### What you will do
Beginning with the line that contains "Provide the outline of every instance of the wooden", extract each line through the end of the listing below, with no additions or omissions.

### Records for processing
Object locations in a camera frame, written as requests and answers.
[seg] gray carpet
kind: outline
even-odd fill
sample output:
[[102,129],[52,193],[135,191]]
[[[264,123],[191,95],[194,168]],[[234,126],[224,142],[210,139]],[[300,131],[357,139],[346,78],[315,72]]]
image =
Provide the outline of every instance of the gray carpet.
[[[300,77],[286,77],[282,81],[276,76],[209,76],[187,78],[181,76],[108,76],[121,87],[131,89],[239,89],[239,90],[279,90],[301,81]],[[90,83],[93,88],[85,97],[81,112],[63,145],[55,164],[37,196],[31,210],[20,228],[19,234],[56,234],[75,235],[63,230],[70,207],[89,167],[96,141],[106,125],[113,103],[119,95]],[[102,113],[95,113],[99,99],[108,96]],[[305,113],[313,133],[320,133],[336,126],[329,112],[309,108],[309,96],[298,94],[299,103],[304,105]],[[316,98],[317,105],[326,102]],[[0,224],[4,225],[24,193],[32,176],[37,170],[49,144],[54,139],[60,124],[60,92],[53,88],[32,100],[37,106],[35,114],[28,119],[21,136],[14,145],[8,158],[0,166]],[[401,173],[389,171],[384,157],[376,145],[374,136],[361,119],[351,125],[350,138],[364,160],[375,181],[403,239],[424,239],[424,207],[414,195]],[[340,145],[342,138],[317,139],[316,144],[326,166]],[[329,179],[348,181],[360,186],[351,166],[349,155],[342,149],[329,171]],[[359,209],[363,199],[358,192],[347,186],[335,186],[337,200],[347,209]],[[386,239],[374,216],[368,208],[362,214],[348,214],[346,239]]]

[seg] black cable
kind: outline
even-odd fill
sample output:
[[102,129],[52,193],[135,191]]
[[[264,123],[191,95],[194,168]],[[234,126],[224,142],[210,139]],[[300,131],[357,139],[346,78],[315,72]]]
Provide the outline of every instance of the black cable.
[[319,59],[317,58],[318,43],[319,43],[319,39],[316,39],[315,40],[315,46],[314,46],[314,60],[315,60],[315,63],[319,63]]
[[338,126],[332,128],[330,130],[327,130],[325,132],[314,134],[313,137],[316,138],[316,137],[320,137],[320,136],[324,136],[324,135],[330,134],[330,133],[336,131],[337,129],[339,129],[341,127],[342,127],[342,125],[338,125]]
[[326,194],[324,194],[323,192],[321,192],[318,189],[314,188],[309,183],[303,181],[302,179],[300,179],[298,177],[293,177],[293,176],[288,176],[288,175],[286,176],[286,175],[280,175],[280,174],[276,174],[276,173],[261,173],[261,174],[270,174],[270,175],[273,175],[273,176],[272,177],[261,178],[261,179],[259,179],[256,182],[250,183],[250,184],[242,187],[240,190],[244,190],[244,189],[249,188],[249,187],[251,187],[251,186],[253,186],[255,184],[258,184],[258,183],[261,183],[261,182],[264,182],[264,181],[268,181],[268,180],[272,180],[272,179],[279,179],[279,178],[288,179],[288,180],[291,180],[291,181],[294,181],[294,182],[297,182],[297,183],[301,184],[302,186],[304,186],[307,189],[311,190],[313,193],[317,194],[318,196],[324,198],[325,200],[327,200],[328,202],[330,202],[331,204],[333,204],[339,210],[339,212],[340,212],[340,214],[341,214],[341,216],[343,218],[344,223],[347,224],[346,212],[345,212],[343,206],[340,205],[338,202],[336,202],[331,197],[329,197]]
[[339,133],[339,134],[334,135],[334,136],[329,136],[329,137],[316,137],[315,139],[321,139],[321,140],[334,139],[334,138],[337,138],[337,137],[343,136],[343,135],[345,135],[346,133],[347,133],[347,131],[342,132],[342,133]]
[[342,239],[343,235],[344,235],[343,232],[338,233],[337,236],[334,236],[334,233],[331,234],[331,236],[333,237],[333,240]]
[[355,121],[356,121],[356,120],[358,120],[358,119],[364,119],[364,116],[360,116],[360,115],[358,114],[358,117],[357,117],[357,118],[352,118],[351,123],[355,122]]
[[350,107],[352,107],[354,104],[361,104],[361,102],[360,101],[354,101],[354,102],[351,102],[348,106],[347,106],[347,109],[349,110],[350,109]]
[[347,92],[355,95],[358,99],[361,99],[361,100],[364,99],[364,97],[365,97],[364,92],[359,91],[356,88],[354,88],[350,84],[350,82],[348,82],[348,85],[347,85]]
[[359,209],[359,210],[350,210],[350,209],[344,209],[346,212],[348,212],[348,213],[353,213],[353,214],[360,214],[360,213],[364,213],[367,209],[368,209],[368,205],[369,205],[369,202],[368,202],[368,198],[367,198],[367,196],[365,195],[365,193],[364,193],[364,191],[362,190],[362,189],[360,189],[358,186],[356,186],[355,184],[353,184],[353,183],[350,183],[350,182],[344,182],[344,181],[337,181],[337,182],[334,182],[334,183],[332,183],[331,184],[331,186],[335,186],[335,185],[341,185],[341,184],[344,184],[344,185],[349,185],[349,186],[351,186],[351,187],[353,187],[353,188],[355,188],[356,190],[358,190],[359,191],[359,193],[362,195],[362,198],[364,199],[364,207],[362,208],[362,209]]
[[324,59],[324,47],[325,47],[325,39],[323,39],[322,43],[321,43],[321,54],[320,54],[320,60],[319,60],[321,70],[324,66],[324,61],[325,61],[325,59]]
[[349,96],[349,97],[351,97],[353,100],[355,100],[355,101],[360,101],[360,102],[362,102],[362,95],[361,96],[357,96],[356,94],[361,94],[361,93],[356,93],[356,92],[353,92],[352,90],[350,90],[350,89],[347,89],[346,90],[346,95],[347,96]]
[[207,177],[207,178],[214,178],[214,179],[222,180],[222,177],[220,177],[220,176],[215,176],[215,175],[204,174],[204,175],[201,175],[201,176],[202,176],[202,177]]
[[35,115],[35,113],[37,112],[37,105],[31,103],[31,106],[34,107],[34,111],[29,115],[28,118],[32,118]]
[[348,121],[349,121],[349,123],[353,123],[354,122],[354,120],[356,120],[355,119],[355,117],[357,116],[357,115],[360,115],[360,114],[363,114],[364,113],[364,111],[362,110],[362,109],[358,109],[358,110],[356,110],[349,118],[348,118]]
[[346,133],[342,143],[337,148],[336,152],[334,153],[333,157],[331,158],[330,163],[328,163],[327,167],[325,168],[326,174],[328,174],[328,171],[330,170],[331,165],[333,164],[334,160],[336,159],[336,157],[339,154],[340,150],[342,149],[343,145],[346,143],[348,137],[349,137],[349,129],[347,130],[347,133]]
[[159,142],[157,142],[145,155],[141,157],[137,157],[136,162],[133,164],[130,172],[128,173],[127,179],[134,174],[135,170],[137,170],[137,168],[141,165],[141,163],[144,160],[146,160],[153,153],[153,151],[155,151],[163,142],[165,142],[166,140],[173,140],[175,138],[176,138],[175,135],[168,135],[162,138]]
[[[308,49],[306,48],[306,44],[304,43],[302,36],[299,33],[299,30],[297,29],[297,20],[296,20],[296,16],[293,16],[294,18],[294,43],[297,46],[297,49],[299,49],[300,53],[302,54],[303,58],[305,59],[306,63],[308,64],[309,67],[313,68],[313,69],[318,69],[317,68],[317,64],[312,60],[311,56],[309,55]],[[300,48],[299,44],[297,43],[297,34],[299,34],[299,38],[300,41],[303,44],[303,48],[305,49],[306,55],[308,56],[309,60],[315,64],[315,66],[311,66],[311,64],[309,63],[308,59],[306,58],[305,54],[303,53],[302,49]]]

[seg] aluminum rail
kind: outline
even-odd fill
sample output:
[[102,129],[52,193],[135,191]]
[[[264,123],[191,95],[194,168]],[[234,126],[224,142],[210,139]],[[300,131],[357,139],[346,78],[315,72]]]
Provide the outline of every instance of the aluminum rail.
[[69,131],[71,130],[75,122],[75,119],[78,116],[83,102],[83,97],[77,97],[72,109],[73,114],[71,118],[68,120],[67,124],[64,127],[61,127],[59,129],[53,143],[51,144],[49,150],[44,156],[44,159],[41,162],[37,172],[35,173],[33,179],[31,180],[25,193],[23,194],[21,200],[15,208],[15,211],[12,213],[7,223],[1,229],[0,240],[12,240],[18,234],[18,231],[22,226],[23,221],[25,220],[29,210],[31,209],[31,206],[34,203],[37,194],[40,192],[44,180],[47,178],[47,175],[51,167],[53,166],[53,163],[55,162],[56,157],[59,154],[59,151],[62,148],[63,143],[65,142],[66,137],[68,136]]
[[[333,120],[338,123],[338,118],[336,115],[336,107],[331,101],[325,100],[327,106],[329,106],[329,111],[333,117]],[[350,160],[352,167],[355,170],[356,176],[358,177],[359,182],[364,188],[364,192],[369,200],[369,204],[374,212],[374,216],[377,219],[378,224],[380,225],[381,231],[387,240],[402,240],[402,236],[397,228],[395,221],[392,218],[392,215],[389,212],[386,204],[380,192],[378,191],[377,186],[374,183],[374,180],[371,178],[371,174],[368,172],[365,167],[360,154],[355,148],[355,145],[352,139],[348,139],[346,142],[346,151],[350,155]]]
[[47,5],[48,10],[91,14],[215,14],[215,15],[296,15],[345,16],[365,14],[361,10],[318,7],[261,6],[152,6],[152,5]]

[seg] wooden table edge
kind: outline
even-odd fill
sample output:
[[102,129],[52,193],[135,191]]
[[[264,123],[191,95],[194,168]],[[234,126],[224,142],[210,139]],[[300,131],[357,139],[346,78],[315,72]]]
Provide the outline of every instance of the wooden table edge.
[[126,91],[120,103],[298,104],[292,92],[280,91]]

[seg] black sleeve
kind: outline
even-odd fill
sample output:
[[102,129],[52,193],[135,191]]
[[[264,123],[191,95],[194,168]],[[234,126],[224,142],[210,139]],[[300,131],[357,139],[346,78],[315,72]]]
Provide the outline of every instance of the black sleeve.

### Answer section
Provide the outline of every instance of the wooden table edge.
[[126,91],[120,103],[298,104],[292,92],[280,91]]

[seg] black sleeve
kind: outline
even-odd fill
sample output:
[[102,129],[52,193],[135,191]]
[[[264,123],[191,95],[194,168]],[[234,126],[224,142],[210,139]],[[300,131],[357,139],[346,78],[315,72]]]
Provide the outline of every instance of the black sleeve.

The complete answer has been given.